Monodora myristica
and
Xylopia aethiopica
are two underutilised spices that are hypothesized to be important in the management and treatment of certain stress-induced diseases such as depression. The present study was designed to test the anti-depressant effects of the essential oils of
Monodora myristica
(EOMM) and
Xylopia aethiopica
(EOXA) and the possible underlying mechanisms in a chronic unpredictable mild stress (CUMS) - induced depression in the rat. Forty-two male Wistar rats were assigned to seven groups (n = 6); group I received corn oil (p.o, unstressed control), group II (stressed control) administered corn oil, groups III-IV received EOMM (150 & 300 mg/kg, p.o), groups V – VI received EOXA (150 & 300 mg/kg, p.o) whereas group VII had fluoxetine (10 mg/kg, p.o in d/w). Corn oil served as the vehicle for the delivery of the essential oils and the doses were administered via gastric intubation to rat once daily for six consecutive weeks from the 2nd week.

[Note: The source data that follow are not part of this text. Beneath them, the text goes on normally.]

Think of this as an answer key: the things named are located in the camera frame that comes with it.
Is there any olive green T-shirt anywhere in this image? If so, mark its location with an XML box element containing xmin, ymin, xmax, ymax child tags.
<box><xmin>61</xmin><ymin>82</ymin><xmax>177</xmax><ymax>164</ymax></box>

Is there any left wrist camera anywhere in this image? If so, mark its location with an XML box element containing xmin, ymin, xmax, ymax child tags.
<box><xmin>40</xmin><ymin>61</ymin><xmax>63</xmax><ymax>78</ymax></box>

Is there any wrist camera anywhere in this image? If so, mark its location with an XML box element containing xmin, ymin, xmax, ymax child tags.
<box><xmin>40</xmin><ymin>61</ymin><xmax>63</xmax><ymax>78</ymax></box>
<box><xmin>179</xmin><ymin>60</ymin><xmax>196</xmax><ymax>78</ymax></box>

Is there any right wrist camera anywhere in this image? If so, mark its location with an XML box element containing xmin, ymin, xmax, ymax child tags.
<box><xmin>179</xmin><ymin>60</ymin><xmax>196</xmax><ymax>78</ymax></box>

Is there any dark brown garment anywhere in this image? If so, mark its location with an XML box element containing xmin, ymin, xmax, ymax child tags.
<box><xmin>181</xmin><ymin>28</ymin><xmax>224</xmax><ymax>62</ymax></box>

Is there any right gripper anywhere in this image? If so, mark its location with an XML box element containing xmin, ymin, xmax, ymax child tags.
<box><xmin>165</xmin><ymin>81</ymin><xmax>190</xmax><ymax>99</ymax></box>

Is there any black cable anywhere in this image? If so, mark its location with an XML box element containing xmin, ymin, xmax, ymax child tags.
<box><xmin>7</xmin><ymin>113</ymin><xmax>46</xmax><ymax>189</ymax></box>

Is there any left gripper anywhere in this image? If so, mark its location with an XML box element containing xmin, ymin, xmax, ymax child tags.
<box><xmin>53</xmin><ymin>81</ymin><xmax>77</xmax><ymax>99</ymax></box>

Open-field, tail suspension (TST), and forced swimming (FST) tests were used to evaluate the behavioural activity in addition to the biochemical parameters (catalase, superoxide dismutase, reduced glutathione, monoamine oxidase, corticosterone, protein carbonyl compound, malondialdehyde and nitric oxide). The result showed that the administration of EOMM (150 and 300 mg/kg b.wt.) and EOXA (150 and 300 mg/kg b.wt.) during CUMS significantly ameliorated these behavioural activities and some biochemical parameters in rats. EOMM and EOXA exhibited significant antidepressant-like effects in a rat model of CUMS. At treatment doses of especially 300 mg/kg b.wt, the antidepressant effects of EOMM and EOXA are comparable to a standard antidepressant drug, fluoxetine (Prozac ™). The EOXA especially at a dose of 300 mg/kg b.wt is more effective than EOMM even at 300 mg/kg dose level in ameliorating depression in stressed rats. In conclusion, the study revealed that both the EOXA and EOMM relieved depression-like states through the mitigation of oxidative stress with a reduction in serum Corticosterone (CORT) and brain Monoamine Oxidase-A (MAO-A) levels.